Pour en revenir à la prévention dentaire, il est donc préférable de limiter l’apport en aliments (et boissons) acides, et cela bien que certains d’entre eux se révèlent in fine alcalinisants comme on l’a vu. Les produits dont il faut se méfier pour les dents - à cause de leur acidité immédiate - sont, en particulier : les fruits acides tels que le citron, le pamplemousse, la groseille, la prune et la cerise, surtout quand ils ne sont pas bien mûrs (rappelons que la vitamine C est l’acide ascorbique) ; la tomate ; l’oseille ; la graine d’arachide et la noix ; les fruits de mer ; la choucroute ; le vinaigre (acide acétique) ; l’huile chauffée ; le fromage ; la crème glacée et les pâtisseries ; les boissons gazeuses ; le thé noir.

Mais il faut bien insister sur le fait que l’on doit se méfier de ces produits à cause de leur acidité immédiate nocive pour les dents, alors que certains d’entre eux sont globalement alcalinisants après digestion intestinale.

Dès lors, quelles sont les bonnes pratiques d'alimentation à adopter ?

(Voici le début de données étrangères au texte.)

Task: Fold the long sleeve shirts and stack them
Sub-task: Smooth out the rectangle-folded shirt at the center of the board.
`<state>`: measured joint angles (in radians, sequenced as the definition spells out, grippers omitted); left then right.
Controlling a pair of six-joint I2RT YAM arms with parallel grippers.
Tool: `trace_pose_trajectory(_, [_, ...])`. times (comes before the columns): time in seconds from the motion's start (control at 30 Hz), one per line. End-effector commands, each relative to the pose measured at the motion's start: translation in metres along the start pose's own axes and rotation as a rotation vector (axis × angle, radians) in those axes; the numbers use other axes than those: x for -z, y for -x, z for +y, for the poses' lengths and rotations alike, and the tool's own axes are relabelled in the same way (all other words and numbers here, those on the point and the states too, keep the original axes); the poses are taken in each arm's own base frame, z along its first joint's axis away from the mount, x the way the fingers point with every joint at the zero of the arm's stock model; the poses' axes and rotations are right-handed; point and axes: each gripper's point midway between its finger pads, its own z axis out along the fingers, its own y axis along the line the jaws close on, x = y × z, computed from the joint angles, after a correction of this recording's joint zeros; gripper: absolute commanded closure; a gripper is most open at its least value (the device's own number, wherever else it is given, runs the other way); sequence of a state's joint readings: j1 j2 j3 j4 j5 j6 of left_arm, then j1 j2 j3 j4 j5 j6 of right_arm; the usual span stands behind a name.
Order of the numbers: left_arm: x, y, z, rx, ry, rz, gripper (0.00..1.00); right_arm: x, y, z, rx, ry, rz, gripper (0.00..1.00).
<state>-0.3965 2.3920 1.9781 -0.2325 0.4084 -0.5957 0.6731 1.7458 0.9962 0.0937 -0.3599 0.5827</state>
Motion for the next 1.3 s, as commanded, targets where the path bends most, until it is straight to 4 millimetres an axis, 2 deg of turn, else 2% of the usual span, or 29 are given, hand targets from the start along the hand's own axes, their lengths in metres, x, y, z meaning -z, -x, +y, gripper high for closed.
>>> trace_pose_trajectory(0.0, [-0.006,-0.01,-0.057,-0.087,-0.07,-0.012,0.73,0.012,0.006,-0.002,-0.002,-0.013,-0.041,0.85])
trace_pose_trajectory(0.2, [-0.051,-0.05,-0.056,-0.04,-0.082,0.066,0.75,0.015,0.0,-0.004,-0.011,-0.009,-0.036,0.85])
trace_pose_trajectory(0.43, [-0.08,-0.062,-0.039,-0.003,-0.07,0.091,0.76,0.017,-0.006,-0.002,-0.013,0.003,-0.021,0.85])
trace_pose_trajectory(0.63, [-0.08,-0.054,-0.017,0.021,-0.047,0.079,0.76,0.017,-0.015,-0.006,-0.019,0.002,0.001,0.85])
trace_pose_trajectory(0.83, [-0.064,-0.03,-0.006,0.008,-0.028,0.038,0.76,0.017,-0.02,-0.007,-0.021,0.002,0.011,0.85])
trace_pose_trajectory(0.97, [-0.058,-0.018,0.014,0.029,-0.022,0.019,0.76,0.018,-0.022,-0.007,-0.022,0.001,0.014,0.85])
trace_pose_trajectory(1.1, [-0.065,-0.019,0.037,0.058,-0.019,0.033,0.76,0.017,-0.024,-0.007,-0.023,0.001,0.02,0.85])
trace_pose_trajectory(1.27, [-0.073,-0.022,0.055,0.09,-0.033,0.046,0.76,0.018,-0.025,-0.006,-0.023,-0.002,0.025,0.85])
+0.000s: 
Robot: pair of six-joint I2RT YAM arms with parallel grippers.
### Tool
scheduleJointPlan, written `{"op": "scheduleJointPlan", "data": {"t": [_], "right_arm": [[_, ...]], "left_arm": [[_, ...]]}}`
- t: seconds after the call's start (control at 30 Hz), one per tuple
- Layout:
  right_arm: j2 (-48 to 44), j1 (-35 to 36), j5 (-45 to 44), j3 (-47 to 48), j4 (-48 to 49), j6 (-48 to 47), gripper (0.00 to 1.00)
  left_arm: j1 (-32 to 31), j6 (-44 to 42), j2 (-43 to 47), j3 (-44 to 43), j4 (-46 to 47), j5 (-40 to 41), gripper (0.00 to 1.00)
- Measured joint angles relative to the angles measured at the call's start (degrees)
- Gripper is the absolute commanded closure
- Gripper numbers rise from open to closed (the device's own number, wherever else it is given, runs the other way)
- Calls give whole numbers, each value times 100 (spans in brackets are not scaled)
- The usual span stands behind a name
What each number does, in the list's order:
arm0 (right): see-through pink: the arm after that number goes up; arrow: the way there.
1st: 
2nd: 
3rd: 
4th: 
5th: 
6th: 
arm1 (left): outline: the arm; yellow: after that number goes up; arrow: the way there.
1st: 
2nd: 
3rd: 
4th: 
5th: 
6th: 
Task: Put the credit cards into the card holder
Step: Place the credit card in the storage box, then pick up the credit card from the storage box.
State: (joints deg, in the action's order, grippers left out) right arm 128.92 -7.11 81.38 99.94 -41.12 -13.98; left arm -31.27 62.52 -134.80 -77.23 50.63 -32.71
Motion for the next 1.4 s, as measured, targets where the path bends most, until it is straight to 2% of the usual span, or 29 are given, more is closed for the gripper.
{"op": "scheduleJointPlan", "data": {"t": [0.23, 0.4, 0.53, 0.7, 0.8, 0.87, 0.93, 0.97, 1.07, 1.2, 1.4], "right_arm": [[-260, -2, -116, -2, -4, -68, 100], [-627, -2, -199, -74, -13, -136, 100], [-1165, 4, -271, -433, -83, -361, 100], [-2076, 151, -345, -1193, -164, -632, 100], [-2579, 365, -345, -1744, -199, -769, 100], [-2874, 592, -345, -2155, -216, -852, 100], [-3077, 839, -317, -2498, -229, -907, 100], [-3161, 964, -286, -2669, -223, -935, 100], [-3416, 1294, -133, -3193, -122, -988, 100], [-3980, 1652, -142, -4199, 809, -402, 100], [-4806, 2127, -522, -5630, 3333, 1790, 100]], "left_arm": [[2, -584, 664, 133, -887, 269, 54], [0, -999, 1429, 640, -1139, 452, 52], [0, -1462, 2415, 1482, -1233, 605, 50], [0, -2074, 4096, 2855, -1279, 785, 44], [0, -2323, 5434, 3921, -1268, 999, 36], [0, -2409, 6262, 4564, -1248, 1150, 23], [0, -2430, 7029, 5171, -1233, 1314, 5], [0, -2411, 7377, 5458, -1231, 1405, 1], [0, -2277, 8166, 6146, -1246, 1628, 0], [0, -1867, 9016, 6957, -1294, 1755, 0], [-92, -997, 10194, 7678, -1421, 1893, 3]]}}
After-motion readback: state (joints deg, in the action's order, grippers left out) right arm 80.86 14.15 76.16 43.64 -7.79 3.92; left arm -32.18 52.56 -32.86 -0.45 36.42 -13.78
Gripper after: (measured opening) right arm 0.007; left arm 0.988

Comme en toute chose, c’est le juste milieu qui convient, mais c’est celui qui est le plus difficile à trouver, à adopter et à conserver. D’un côté, les aliments et les boissons acides s’opposent à la prolifération bactérienne – on utilise couramment le jus de citron ou le vinaigre pour réduire la contamination bactérienne des salades et autres crudités -, d’un autre côté, ces produits acides sont nocifs pour les dents en favorisant leur altération.

Honnêtement, il est devenu difficile aujourd’hui de « bien se nourrir ». Car il faut non seulement veiller à ingérer une alimentation diversifiée (légumes, céréales, fruits, laitages, œufs, poissons, viandes…) et équilibrée (glucides, protéines, lipides, vitamines, eau, sels minéraux…), mais aussi une alimentation aussi pauvre que possible en pesticides et autres produits toxiques (substances cancérigènes, perturbateurs endocriniens…). C’est presque la quadrature du cercle.

Sur le plan du choix des aliments, on peut conseiller en particulier (liste délicate et bien sûr non exhaustive) : l’avocat, l’asperge, la laitue, la betterave, le maïs ; la courgette, le brocoli, le chou, le haricot vert, l’épinard, le petit pois, la carotte, la pomme de terre, le riz, les champignons ; les herbes aromatiques (persil, basilic, ciboulette…) ; les oignons et l’ail ; l’huile d’olive ; la crème de lait ; les œufs et le poisson ; le fromage de chèvre ; la pomme, la poire, la banane, la pêche, la datte et la figue ; le thé vert ; l'eau minérale alcaline.

Il est également plus que souhaitable de : boire abondamment de l’eau pure, en fin de repas et en dehors des repas (elle a notamment pour intérêt de rincer la bouche et de diluer les charges acides) ; ne rien manger entre les repas : cette hygiène de vie a de multiples intérêts ; bannir les confiseries et les sodas ; consommer les (purs) jus de fruits avec modération ; limiter le plus possible la consommation de crèmes glacées et de pâtisseries. Cela demande quelques efforts, bien sûr, mais quel bénéfice en fin de compte ! Une alimentation qui respecte ces principes généraux apporte un meilleur sommeil, une meilleure forme physique et mentale, et permet – à condition d’y adjoindre de l’exercice physique régulier - de tendre vers un indice de masse corporelle (IMC : rapport du poids en kilos et du carré de la taille en mètre) entre 18,5 et 25, ce qui est déjà une bonne base préventive.